- EXERCISE BRIEF
Find every line in the records below that holds the word "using", and copy it out.

Dataset excerpts
------------------------------------

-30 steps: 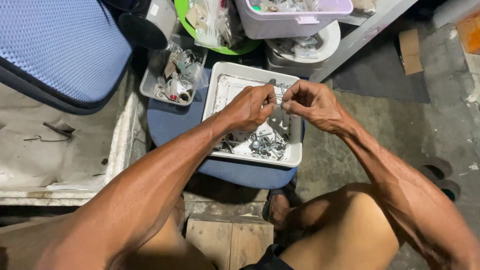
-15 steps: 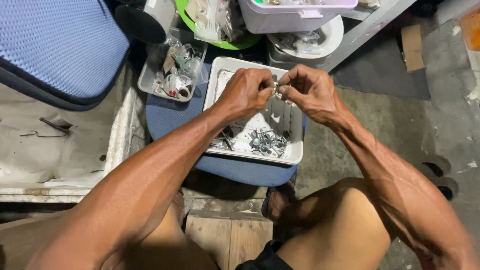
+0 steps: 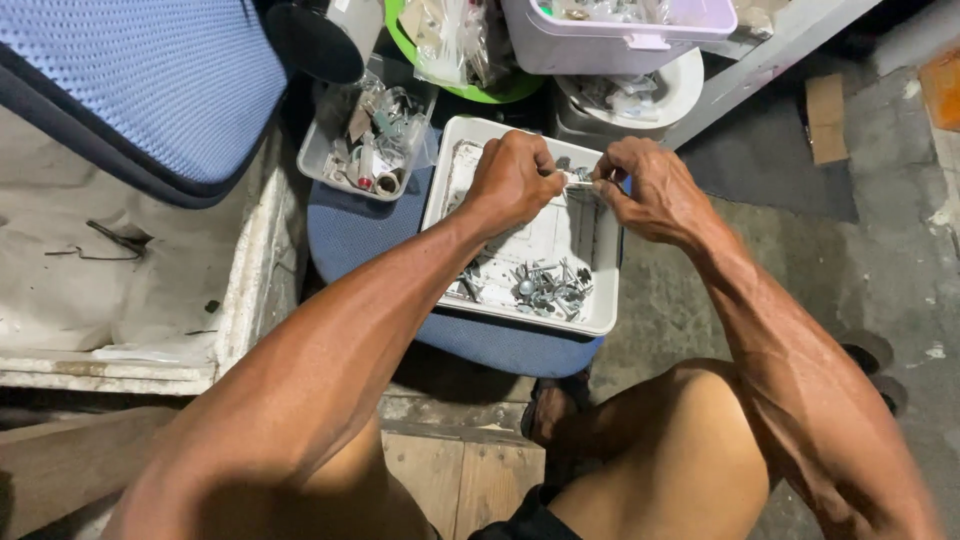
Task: The person is sitting and assembling small metal components, likely screws and brackets, by picking them from a tray and joining them.
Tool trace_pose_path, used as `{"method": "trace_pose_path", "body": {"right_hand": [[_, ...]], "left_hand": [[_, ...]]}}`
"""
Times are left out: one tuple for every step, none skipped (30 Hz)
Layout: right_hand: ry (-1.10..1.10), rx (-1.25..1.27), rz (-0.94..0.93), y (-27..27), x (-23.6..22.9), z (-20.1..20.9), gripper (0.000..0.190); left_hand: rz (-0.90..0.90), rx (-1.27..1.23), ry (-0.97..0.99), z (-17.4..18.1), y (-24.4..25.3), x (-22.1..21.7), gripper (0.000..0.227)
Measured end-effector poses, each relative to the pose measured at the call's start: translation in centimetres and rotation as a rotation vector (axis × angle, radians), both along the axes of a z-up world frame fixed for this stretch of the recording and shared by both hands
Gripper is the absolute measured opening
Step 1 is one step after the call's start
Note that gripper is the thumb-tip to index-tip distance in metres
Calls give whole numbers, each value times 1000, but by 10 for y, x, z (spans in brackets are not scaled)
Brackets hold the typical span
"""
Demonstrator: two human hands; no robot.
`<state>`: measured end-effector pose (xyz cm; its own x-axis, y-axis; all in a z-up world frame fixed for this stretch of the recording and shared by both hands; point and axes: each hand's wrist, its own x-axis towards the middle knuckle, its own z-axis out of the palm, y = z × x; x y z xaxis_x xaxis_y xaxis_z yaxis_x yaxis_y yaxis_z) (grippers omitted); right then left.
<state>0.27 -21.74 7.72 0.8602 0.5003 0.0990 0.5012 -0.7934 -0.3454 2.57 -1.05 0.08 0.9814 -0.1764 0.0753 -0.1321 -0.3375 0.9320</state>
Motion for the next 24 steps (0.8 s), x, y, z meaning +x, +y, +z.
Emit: {"method": "trace_pose_path", "body": {"right_hand": [[-3, -1, 3, -8, 6, -11, 5], [-52, -54, -55, -17, 12, -22, 7], [-97, -109, -115, -27, 17, -33, 9], [-98, -112, -114, -26, 16, -40, 9], [-189, -184, -143, -24, 15, -47, 8], [-279, -255, -171, -23, 14, -55, 8], [-277, -254, -174, -14, 11, -49, 8], [-279, -295, -116, -4, 7, -44, 11], [-284, -334, -60, 5, 5, -38, 16], [-284, -331, -64, 9, 1, -35, 16], [-269, -377, 11, 14, -3, -33, 19], [-253, -422, 87, 19, -6, -30, 23], [-254, -421, 83, 15, -4, -33, 23], [-283, -468, 93, 12, -2, -36, 20], [-309, -516, 104, 8, 1, -40, 18], [-309, -515, 103, -1, 4, -43, 18], [-313, -535, 66, -7, 7, -48, 15], [-317, -554, 30, -14, 10, -54, 12], [-315, -555, 35, -14, 8, -52, 12], [-272, -449, 35, -15, 7, -50, 11], [-230, -345, 33, -16, 6, -47, 9], [-230, -347, 36, -7, -5, -34, 9], [22, -263, 34, 2, -15, -20, 10], [273, -177, 33, 12, -25, -7, 12]], "left_hand": [[3, -1, -3, 4, 4, -1, 11], [34, 59, -4, 8, 7, -3, 12], [63, 115, -2, 11, 9, -5, 17], [64, 112, -2, 9, 9, -4, 17], [34, 101, 10, 7, 10, -2, 25], [4, 90, 21, 6, 11, 0, 33], [2, 92, 24, 1, 11, 1, 33], [-27, 145, 17, -4, 11, 1, 33], [-56, 198, 8, -8, 12, 2, 34], [-59, 202, 7, -17, 13, 6, 34], [-106, 222, -2, -26, 14, 10, 32], [-152, 242, -10, -35, 15, 14, 30], [-155, 244, -12, -28, 20, 5, 30], [-181, 279, -16, -21, 24, -4, 22], [-206, 313, -18, -15, 29, -13, 15], [-207, 313, -18, -21, 27, -8, 15], [-226, 341, -39, -29, 26, -5, 12], [-245, 368, -59, -37, 26, -2, 13], [-241, 366, -56, -33, 29, -6, 13], [-276, 405, -76, -29, 32, -10, 14], [-313, 442, -100, -24, 34, -13, 15], [-310, 439, -99, -20, 33, -16, 15], [-360, 482, -125, -17, 35, -19, 15], [-410, 525, -152, -13, 35, -22, 16]]}}
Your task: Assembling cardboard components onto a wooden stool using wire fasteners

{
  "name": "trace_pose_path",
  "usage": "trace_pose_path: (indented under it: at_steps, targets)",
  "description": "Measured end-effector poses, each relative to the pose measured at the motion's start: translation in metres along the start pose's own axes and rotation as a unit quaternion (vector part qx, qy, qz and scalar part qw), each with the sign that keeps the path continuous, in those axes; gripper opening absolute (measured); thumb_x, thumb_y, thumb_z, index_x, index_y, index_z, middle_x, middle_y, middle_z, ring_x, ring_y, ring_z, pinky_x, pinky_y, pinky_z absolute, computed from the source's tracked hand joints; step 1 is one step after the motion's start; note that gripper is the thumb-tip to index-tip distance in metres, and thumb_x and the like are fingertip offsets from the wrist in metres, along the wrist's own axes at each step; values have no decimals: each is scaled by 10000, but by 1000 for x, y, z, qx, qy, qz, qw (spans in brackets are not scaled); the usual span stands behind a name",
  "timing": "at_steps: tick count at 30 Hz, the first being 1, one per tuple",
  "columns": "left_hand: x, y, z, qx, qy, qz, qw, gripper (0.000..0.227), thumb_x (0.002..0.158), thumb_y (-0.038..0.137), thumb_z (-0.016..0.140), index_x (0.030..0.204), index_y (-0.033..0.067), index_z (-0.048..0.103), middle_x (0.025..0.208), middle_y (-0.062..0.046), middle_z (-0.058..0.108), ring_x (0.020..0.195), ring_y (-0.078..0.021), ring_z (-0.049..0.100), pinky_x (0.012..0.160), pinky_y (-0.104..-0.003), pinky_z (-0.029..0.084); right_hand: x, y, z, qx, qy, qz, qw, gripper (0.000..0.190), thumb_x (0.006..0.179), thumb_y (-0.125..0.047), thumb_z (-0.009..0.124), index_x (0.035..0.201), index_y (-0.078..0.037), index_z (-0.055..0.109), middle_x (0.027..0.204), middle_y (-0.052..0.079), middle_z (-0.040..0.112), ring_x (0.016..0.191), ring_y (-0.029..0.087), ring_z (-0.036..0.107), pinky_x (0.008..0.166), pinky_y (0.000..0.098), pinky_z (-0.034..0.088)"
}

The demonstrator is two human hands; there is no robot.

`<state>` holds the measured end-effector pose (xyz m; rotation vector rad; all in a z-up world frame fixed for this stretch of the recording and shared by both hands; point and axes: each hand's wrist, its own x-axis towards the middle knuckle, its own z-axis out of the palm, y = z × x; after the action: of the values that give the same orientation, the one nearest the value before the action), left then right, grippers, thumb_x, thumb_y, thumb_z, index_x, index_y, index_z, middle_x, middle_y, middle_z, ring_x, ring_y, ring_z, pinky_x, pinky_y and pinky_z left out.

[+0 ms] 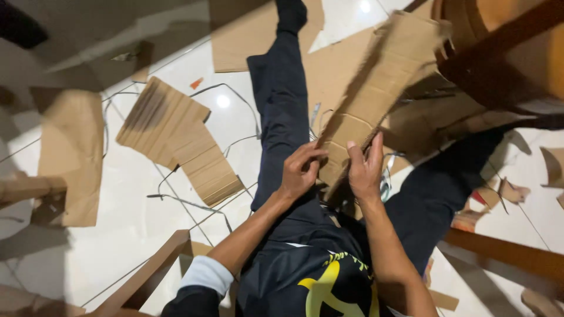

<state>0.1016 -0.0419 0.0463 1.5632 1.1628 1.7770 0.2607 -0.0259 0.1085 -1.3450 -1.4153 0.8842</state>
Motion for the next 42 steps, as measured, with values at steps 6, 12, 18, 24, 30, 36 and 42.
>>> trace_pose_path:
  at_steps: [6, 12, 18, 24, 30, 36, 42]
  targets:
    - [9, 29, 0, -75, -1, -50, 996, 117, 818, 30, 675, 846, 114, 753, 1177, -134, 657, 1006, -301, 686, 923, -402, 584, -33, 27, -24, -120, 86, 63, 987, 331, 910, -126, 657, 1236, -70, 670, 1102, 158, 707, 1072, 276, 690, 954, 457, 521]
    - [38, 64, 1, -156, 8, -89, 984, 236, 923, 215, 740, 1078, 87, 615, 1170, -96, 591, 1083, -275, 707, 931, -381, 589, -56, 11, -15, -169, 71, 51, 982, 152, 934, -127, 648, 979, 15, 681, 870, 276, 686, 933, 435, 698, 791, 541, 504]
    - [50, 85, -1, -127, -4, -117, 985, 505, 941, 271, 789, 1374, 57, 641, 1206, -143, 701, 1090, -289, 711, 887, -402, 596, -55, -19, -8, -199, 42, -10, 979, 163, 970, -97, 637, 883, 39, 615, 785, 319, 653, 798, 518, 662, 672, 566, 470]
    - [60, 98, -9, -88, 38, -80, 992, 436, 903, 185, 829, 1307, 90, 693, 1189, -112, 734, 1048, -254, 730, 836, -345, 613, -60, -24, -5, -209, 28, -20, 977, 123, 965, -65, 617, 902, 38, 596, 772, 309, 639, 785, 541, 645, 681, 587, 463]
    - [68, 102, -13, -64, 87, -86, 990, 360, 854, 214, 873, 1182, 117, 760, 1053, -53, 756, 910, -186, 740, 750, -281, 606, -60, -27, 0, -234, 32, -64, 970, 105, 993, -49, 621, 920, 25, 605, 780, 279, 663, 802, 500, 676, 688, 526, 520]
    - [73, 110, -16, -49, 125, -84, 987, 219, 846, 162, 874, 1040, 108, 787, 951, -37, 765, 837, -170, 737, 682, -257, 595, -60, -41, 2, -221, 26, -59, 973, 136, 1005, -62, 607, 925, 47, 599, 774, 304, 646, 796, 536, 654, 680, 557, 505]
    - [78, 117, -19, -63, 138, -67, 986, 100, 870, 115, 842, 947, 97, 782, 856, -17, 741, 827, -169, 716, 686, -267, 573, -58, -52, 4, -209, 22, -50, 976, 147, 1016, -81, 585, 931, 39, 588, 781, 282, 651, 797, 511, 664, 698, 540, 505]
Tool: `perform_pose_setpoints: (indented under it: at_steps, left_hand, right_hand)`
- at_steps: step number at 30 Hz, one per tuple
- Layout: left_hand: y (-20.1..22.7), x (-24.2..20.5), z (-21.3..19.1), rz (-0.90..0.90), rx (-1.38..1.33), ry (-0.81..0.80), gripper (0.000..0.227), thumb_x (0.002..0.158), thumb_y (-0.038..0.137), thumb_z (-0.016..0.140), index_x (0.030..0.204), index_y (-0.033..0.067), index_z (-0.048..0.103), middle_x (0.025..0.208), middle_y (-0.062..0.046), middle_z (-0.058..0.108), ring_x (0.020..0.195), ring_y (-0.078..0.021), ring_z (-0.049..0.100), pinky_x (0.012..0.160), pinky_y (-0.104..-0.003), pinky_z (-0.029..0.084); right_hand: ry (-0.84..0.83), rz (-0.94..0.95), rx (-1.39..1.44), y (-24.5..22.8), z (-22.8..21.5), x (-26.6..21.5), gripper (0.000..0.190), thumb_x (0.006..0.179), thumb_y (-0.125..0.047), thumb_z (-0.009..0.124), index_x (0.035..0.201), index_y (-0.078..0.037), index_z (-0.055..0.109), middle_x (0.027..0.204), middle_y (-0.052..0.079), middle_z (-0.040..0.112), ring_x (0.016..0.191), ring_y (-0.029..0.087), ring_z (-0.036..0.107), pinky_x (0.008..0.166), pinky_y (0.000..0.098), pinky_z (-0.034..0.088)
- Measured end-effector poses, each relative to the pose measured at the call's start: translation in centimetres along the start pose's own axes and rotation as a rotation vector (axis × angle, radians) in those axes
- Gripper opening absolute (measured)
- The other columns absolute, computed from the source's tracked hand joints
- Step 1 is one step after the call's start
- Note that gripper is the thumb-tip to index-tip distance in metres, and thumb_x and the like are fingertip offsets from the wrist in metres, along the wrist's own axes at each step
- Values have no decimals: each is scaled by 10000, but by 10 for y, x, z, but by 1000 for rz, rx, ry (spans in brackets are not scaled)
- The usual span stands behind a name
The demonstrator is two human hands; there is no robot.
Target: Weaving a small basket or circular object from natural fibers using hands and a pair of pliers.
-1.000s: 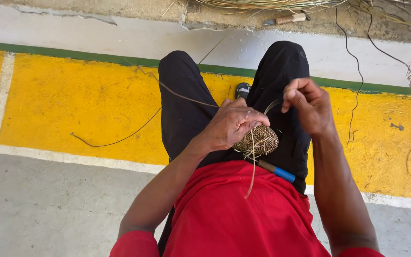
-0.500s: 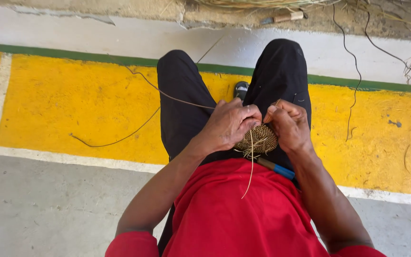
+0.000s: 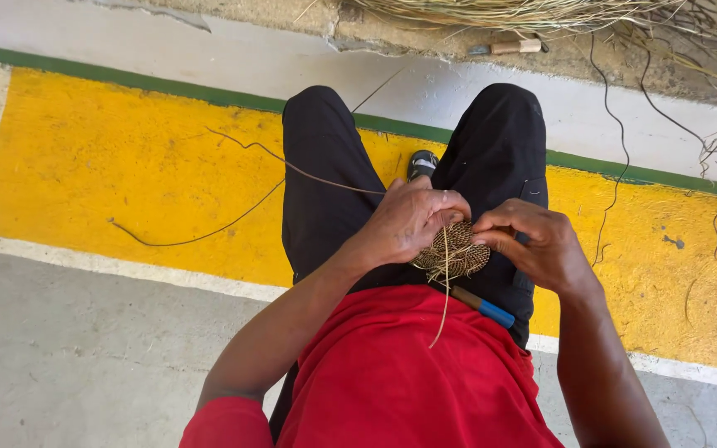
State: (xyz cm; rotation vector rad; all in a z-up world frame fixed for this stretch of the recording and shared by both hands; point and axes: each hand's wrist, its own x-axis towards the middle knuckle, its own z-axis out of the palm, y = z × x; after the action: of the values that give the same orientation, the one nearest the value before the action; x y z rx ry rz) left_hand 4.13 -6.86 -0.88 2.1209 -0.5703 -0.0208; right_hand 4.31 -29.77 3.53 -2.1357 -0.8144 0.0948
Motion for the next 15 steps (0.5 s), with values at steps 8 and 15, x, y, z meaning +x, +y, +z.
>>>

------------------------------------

- WORKED SOLUTION
Your task: Assembling cardboard components onto a wooden stool using wire fasteners
Target: Weaving a small basket or circular object from natural fibers using hands and a pair of pliers.

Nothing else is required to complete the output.